Un théâtre qui ne fait pas tourner ses productions dépérit. Aujourd’hui encore, cette logique s’impose. Mathieu Bertholet et Anne Bisang estiment, eux, que ce modèle a vécu, qu’il faut jouer plus longtemps les spectacles sur place, pour une communauté de spectateurs plus impliqués. Bref, ils prônent une pratique locale, à contre-courant du discours dominant. Alors que l’édifice économico-culturel tangue sous le choc de la pandémie, le patron du Poche à Genève et la directrice artistique du Théâtre populaire romand (TPR) à La Chaux-de-Fonds affichent leur convergence de vues et leur amitié fraternelle.
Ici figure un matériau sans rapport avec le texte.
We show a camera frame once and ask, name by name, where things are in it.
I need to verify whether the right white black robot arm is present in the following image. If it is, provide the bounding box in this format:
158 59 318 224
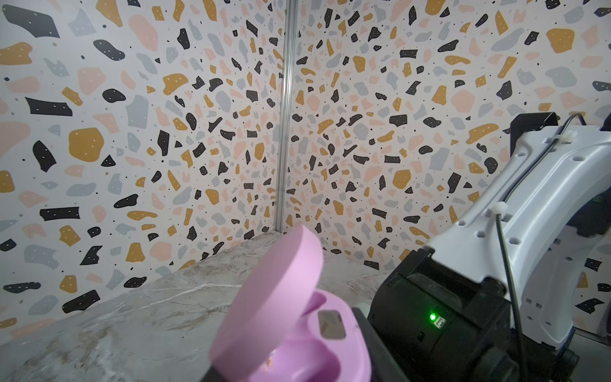
368 112 610 381

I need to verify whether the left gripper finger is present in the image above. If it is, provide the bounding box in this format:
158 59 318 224
352 307 410 382

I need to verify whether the pink earbud case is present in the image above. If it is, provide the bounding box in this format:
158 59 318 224
209 224 372 381

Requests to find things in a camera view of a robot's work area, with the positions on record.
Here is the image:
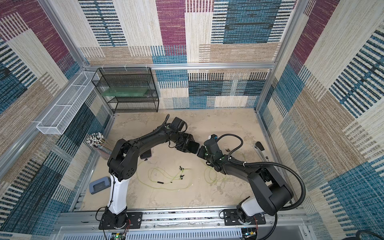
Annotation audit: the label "right black corrugated cable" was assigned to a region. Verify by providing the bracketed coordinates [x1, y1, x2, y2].
[214, 133, 307, 211]

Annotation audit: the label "blue grey stapler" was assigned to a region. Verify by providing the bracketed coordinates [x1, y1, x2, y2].
[89, 177, 111, 195]

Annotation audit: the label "purple-edged smartphone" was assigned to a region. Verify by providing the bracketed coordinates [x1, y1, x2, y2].
[140, 149, 152, 161]

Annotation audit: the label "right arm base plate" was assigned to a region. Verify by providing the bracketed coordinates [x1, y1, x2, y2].
[219, 209, 266, 226]

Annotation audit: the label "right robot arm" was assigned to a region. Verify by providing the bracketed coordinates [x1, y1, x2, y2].
[197, 139, 294, 225]

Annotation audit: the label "black wire mesh shelf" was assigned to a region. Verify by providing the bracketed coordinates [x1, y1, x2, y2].
[91, 67, 160, 114]

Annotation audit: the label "cup of coloured pencils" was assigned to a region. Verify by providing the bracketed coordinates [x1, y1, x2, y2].
[86, 133, 113, 160]

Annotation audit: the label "black corrugated cable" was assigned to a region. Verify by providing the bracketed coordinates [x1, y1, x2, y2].
[149, 113, 188, 149]
[214, 133, 307, 211]

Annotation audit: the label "black handled tool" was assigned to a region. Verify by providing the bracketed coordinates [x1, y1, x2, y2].
[254, 142, 269, 162]

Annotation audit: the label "blue-edged smartphone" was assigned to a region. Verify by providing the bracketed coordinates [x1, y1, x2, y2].
[187, 141, 200, 154]

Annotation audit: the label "left black corrugated cable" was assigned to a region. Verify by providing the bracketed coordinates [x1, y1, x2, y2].
[149, 113, 188, 149]

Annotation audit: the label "green wired earphones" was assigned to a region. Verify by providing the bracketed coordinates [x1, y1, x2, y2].
[136, 162, 194, 192]
[204, 160, 234, 186]

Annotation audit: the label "green board on shelf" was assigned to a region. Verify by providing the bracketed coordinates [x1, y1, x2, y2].
[102, 87, 150, 97]

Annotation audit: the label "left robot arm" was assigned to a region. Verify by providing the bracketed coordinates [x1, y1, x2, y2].
[99, 115, 200, 230]

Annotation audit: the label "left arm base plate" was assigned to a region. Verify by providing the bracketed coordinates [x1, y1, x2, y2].
[99, 211, 143, 230]

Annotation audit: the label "white wire mesh basket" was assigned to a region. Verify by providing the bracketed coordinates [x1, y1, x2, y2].
[37, 72, 95, 135]

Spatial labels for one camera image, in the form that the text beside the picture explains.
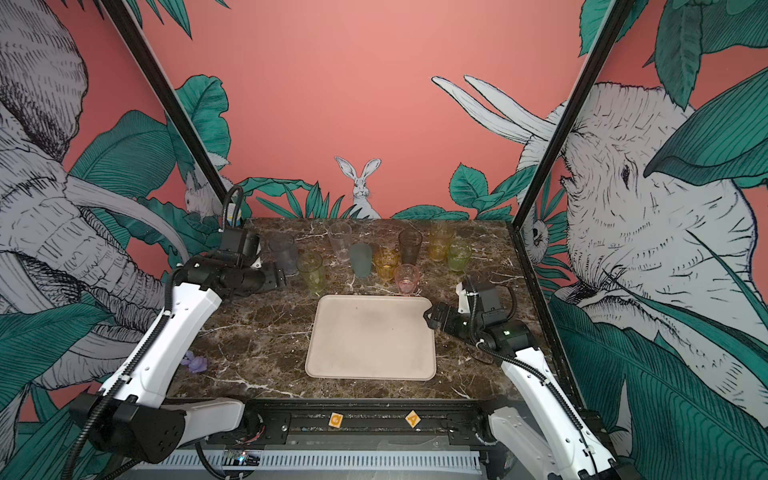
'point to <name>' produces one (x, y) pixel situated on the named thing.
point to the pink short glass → (406, 276)
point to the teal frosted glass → (362, 259)
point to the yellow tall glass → (441, 233)
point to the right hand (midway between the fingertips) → (434, 314)
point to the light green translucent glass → (313, 271)
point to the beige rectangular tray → (371, 337)
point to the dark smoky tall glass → (410, 241)
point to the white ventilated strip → (317, 462)
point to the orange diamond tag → (413, 418)
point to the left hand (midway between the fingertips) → (274, 275)
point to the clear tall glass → (340, 234)
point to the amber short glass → (386, 258)
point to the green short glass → (459, 254)
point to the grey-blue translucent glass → (285, 251)
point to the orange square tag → (335, 420)
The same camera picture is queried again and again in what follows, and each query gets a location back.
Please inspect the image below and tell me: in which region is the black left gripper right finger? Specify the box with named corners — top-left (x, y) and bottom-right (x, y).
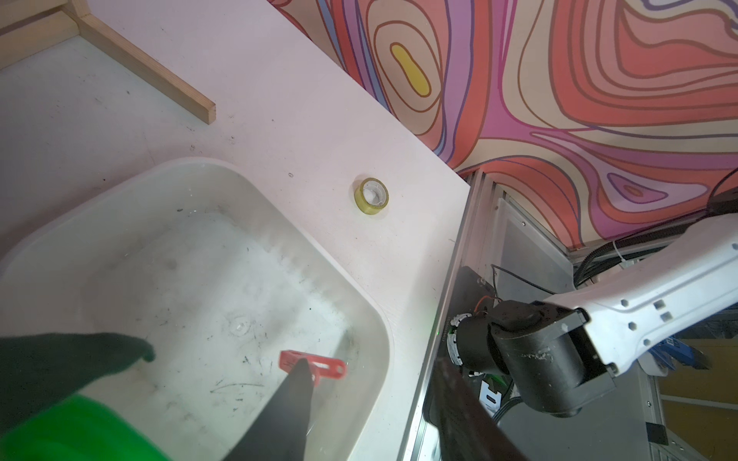
top-left (430, 358), bottom-right (525, 460)

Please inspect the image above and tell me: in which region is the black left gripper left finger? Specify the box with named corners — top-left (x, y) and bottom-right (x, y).
top-left (225, 359), bottom-right (314, 461)

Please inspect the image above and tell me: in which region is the red clothespin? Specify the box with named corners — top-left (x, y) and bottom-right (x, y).
top-left (279, 350), bottom-right (348, 387)

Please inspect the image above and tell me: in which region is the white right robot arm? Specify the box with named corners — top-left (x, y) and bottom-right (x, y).
top-left (430, 214), bottom-right (737, 460)

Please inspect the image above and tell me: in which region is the white plastic tray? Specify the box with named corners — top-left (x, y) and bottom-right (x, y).
top-left (1, 159), bottom-right (390, 460)

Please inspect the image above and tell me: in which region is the green perforated plastic basket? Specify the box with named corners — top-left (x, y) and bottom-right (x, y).
top-left (1, 395), bottom-right (168, 461)

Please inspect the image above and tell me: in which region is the dark green t-shirt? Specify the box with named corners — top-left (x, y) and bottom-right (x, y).
top-left (1, 332), bottom-right (156, 434)

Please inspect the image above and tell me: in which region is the yellow tape roll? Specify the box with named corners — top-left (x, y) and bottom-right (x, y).
top-left (354, 178), bottom-right (389, 215)

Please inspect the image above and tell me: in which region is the wooden clothes rack frame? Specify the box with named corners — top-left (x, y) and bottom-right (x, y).
top-left (1, 0), bottom-right (216, 125)
Minoritaire, le duo? Sans doute. Mais combatif. Ce matin-là, le ciel est bilieux à Genève. Mais dans le giron du Poche, l’auteur valaisan et la metteure en scène genevoise dispersent la neurasthénie ambiante. Ils évoquent leurs programmations respectives, marquées par trois spectacles en commun, rassemblés sous le nom de «trilogie de salon»: Qui a peur de Virginia Woolf? d’Edward Albee, Gouttes d’eau sur pierres brûlantes de Rainer Werner Fassbinder – le premier monté par Anne Bisang, le deuxième par Mathieu Bertholet – et Edith de Patricia Highsmith, que le public genevois pourra découvrir lundi prochain au Poche dans une mise en scène du directeur de la maison. Ils dessinent surtout un futur alternatif.